The researchers found that vitamin D supplementation increased most of the biomarkers associated with vitamin D metabolism in people, regardless of their weight. However, these increases were significantly smaller in people with elevated BMIs.
“We observed striking differences after two years, indicating a blunted response to vitamin D supplementation with higher BMI,” Tobias said. “This may have implications clinically and potentially explain some of the observed differences in the effectiveness of vitamin D supplementation by obesity status.”
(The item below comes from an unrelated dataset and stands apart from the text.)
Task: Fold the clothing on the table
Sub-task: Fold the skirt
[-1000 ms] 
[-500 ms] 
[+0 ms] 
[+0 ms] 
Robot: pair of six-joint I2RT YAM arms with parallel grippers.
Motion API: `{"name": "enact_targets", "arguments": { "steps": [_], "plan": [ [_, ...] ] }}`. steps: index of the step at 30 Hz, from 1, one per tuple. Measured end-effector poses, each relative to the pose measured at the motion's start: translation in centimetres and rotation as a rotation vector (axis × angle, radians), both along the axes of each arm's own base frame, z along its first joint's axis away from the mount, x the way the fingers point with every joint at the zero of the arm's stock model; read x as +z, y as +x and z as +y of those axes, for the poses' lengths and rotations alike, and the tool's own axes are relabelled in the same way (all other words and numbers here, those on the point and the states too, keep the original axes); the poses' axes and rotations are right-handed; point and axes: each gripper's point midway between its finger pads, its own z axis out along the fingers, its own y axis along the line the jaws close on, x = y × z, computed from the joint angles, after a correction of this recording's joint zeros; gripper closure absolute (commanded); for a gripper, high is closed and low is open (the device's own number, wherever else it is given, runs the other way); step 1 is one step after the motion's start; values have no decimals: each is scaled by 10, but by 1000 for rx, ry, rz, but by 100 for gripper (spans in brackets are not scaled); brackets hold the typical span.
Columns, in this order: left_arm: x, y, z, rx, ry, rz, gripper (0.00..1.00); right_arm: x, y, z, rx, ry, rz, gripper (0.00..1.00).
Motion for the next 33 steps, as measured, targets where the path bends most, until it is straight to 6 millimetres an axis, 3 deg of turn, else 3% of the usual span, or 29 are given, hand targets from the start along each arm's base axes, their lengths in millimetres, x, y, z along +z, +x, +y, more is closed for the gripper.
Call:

“This study sheds light on why we’re seeing 30–40 percent reductions in cancer deaths, autoimmune diseases, and other outcomes with vitamin D supplementation among those with lower BMIs but minimal benefit in those with higher BMIs, suggesting it may be possible to achieve benefits across the population with more personalised dosing of vitamin D,” said Manson. “These nuances make it clear that there’s more to the vitamin D story.”
The authors conclude that the VITAL findings are a call to action for the research community to continue exploring the potential benefits of vitamin D supplementation for preventing cancer and other diseases and to take BMI into account when evaluating the supplement’s health impacts.